Personal information
- Full name: Joshua Butler
- Born: 8 August 1996 (age 30) Vale, Guernsey
- Batting: Right-handed
- Bowling: Right-arm medium pace
- Role: Batter

International information
- National side: Guernsey;
- T20I debut (cap 3): 31 May 2019 v Jersey
- Last T20I: 23 May 2026 v Jersey

Career statistics
| Competition | T20I |
| Matches | 47 |
| Runs scored | 1,087 |
| Batting average | 27.87 |
| 100s/50s | 0/5 |
| Top score | 87 |
| Balls bowled | 108 |
| Wickets | 5 |
| Bowling average | 24.80 |
| 5 wickets in innings | 0 |
| 10 wickets in match | 0 |
| Best bowling | 3/16 |
| Catches/stumpings | 18/– |
- Source: ESPNcricinfo, 26 May 2026

= Josh Butler (cricketer) =

Guernsey cricketer (born 1996)

Josh Butler (born 8 August 1996) is a professional cricketer who has played for Guernsey since 2016, when he took part in the 2016 ICC World Cricket League Division Five tournament.

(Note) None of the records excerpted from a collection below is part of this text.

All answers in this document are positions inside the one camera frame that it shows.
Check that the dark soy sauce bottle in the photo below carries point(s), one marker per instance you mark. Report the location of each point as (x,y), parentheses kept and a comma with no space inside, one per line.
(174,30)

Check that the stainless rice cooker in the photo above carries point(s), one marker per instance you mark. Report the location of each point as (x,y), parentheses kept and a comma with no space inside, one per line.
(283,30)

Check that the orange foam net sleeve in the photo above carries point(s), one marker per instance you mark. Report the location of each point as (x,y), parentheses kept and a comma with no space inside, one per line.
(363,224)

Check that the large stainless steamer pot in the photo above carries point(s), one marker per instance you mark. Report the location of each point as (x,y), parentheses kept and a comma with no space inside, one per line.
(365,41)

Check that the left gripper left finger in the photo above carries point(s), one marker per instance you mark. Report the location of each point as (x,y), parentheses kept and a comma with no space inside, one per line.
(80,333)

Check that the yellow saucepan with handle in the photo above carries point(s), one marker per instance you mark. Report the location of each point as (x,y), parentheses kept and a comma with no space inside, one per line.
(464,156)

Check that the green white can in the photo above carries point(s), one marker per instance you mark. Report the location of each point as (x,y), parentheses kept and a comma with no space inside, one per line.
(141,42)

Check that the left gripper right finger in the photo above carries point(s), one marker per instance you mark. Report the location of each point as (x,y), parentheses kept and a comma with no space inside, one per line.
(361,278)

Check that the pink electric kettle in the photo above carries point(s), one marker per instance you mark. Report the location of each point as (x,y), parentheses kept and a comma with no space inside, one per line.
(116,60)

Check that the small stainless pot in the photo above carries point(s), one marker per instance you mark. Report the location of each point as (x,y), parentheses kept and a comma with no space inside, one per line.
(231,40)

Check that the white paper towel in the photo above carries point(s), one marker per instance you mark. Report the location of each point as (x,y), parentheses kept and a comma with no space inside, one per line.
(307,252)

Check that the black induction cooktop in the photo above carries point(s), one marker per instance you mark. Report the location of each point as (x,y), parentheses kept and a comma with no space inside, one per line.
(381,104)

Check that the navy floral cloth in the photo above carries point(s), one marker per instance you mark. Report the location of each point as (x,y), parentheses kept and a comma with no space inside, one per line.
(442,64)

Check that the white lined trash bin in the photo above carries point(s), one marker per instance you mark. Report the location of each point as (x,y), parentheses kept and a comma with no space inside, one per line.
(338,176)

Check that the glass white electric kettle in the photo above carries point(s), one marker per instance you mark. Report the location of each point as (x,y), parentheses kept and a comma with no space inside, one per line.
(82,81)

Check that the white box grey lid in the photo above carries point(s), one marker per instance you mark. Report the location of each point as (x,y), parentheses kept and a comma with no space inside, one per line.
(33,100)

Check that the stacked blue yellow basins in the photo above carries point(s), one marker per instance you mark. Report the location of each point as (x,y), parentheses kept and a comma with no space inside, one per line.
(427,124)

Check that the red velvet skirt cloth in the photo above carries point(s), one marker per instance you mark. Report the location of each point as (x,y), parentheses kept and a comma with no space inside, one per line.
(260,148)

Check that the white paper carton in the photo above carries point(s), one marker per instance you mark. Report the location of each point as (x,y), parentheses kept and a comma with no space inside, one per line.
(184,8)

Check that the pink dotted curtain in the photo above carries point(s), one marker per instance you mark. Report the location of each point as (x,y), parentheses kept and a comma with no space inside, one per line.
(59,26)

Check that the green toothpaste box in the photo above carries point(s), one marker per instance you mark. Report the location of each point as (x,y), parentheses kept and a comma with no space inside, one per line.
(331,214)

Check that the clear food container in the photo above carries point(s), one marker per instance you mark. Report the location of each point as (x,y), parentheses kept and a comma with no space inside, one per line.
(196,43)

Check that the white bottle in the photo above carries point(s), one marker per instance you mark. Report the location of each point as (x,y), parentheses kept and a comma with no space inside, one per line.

In May 2019, he was named the captain of Guernsey's squad for the 2019 T20 Inter-Insular Cup, and made his Twenty20 International (T20I) debut against Jersey on 31 May 2019. The same month, he was named as the captain of Guernsey's squad for the Regional Finals of the 2018–19 ICC T20 World Cup Europe Qualifier tournament in Guernsey.

At the 2026 Men's T20 World Cup Europe Sub-regional Qualifier A in Cyprus, Butler scored 68 in Guernsey's win over Austria in the group stages and 50 in the tournament final defeat against Jersey.